EXERCISE INSTRUCTIONS: Look through the records that follow. Copy every line containing the word "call".

[EXERCISE INPUT]

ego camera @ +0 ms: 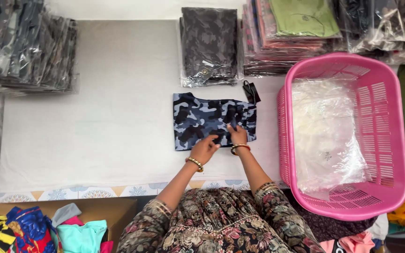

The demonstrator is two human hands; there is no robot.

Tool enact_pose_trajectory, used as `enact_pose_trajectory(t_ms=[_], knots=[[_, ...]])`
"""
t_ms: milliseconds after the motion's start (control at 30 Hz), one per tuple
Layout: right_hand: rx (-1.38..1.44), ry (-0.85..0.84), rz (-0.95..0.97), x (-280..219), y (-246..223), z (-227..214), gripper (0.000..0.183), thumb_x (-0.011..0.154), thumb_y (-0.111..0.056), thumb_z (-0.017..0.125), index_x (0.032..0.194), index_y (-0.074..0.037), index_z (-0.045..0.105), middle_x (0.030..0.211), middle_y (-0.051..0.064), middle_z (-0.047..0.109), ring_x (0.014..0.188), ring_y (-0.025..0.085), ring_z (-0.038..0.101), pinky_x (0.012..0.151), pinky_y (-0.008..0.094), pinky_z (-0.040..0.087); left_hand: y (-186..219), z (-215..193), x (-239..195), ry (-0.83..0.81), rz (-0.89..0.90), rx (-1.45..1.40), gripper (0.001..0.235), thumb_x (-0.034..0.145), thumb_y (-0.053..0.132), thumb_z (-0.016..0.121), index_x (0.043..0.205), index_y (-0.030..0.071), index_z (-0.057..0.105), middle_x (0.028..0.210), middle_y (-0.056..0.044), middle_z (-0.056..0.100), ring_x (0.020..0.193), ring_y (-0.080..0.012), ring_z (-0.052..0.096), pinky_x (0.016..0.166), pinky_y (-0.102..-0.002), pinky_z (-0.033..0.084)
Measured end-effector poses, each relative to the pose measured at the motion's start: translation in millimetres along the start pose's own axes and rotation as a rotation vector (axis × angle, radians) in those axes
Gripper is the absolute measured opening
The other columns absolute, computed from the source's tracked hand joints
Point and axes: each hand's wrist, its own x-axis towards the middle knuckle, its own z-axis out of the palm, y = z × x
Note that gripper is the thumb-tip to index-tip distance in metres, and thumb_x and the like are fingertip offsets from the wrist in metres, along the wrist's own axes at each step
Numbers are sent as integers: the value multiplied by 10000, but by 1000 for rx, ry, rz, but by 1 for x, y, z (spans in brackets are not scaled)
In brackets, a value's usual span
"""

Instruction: The person folds a pair of camouflage-patterned shorts and places them into a clear plastic bag. They then fold a second pair of camouflage-patterned pants, attach a tag, and place them into another plastic bag. The person stacks the packaged items on the table.

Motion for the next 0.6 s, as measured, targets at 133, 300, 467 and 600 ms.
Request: enact_pose_trajectory(t_ms=[133,300,467,600], knots=[[-319,198,-125,-17,-44,1,345,905,-359,733,1054,-49,737,823,138,730,717,219,634,707,353,501,-13,-17,-17,106,30,37,359,933,277,685,1275,177,643,928,-25,767,819,-203,739,693,-385,573],[-648,450,-250,-18,-51,-43,269,885,-284,780,1058,-82,741,927,129,728,911,330,672,870,441,507,-38,-27,-28,141,-63,-13,331,900,219,707,1225,170,670,929,-37,738,804,-212,724,713,-374,576],[-819,628,-364,-12,-70,-53,698,588,-249,940,1200,-48,672,1103,239,673,1051,472,588,893,550,484,-46,-36,-37,327,4,41,317,844,141,722,1159,160,702,925,-32,705,923,-252,640,817,-387,544],[-277,308,-57,20,-51,-64,701,693,-205,889,1294,-20,579,1072,130,704,969,286,671,865,391,522,-55,-44,-31,377,-81,148,288,819,159,767,1103,177,725,997,-30,670,1022,-267,581,898,-392,503]])
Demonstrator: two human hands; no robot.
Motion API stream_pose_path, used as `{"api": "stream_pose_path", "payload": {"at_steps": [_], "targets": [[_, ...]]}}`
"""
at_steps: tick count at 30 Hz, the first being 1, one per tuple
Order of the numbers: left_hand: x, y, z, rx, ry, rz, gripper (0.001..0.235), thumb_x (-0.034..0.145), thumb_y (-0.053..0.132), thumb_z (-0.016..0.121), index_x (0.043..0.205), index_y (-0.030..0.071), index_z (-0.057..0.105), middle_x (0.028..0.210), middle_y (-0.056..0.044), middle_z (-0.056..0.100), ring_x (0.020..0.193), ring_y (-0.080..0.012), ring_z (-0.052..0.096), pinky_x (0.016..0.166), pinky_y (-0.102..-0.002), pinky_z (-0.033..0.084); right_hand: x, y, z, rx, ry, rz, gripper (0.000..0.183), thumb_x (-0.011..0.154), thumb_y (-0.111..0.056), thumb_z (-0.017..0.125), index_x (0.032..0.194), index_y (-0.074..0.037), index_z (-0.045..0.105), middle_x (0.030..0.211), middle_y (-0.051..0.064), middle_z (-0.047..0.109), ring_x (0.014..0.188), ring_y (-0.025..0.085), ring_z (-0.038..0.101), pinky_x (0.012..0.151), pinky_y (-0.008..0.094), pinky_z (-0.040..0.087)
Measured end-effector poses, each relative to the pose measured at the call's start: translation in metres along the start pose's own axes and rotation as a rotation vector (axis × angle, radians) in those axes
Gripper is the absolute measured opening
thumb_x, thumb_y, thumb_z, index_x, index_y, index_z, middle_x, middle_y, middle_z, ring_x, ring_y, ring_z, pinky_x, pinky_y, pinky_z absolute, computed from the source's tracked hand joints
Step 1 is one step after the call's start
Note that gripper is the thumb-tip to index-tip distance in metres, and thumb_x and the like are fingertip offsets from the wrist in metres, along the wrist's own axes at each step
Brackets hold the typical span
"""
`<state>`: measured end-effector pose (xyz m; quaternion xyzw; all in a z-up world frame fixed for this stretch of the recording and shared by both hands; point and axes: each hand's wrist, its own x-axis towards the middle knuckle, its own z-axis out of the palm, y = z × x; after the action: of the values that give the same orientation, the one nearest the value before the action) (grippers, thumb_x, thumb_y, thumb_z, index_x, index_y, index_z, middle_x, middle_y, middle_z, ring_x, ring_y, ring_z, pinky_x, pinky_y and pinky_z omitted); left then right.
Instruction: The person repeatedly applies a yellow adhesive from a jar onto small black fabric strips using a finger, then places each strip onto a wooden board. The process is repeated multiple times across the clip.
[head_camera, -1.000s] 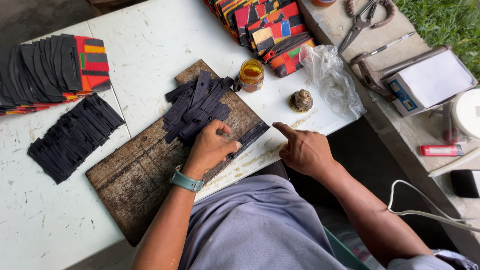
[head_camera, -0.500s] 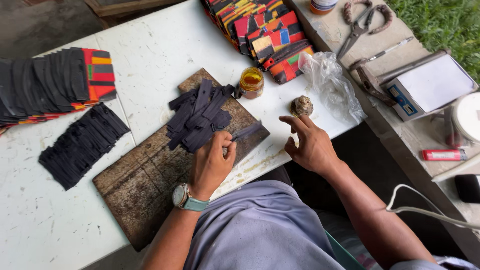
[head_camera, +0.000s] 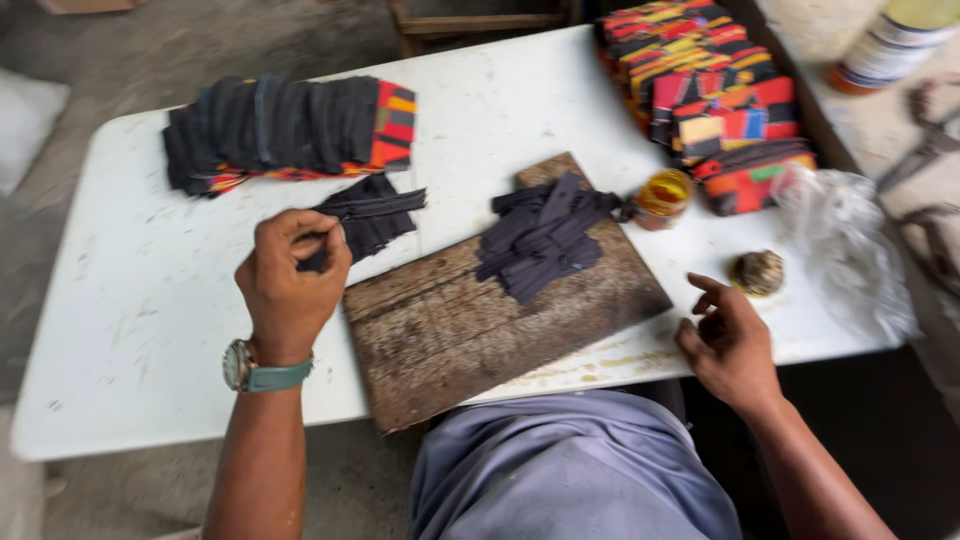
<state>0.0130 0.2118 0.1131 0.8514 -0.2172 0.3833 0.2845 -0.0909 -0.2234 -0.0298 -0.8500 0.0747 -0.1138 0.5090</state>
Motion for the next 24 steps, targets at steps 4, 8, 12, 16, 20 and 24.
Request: {"api": "stream_pose_path", "payload": {"at_steps": [4,8,12,16,20,24], "targets": [[-0.001,-0.034,-0.044,0.034,-0.059,-0.143,0.032,0.094,-0.003,0.077,0.117,-0.001,0.054,0.106,-0.013,0.074,0.097,-0.0237,0.078,0.077,-0.031,0.064,0.004,0.006,0.005,-0.022,0.016,0.013,0.059,0.085,-0.001,0.07,0.142,-0.006,0.058,0.101,0.004,0.059,0.07,0.009,0.054,0.063,0.026,0.048],[-0.008,-0.055,-0.07,0.075,-0.145,-0.156,0.029,0.093,-0.005,0.073,0.115,-0.001,0.055,0.106,-0.014,0.073,0.1,-0.0255,0.077,0.084,-0.034,0.066,0.004,0.015,0.004,-0.023,0.051,0.039,0.062,0.087,-0.003,0.07,0.148,-0.005,0.055,0.105,0.008,0.06,0.073,0.01,0.056,0.065,0.027,0.049],[-0.018,-0.066,-0.084,0.087,-0.305,-0.264,0.028,0.088,-0.005,0.072,0.112,0.001,0.059,0.103,-0.014,0.074,0.1,-0.0278,0.076,0.085,-0.037,0.064,0.007,0.019,0.006,-0.023,0.045,0.03,0.065,0.086,-0.005,0.07,0.149,-0.004,0.053,0.107,0.009,0.061,0.076,0.011,0.059,0.068,0.028,0.052],[-0.026,-0.082,-0.085,0.159,-0.535,-0.43,0.029,0.084,0.0,0.074,0.11,0.003,0.061,0.099,-0.014,0.074,0.097,-0.0291,0.075,0.076,-0.038,0.063,0.005,0.02,0.008,-0.056,0.054,0.036,0.066,0.086,-0.006,0.071,0.149,-0.004,0.052,0.107,0.01,0.063,0.078,0.012,0.062,0.071,0.029,0.053],[-0.025,-0.111,-0.067,0.179,-0.672,-0.471,0.03,0.082,-0.003,0.073,0.109,0.004,0.062,0.091,-0.013,0.074,0.082,-0.0275,0.074,0.075,-0.039,0.06,0.005,0.019,0.009,-0.095,0.073,0.014,0.066,0.086,-0.007,0.072,0.149,-0.005,0.054,0.105,0.01,0.063,0.079,0.012,0.062,0.072,0.029,0.053],[-0.016,-0.143,-0.039,0.176,-0.68,-0.41,0.029,0.083,-0.002,0.071,0.11,0.004,0.061,0.09,-0.012,0.074,0.081,-0.0262,0.073,0.073,-0.038,0.059,0.006,0.017,0.01,-0.117,0.074,0.026,0.067,0.084,-0.007,0.073,0.149,-0.005,0.054,0.103,0.009,0.064,0.077,0.012,0.062,0.072,0.03,0.054]]}}
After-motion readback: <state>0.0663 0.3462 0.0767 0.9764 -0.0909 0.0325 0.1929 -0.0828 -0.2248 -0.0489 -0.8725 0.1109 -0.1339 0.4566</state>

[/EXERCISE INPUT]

REPLY:
Measured end-effector poses, each relative to the pose measured at the call's start: translation in metres along the start pose's own axes and rotation as a rotation vector (axis × angle, radians) in those axes
Step 1 is one step after the call's start

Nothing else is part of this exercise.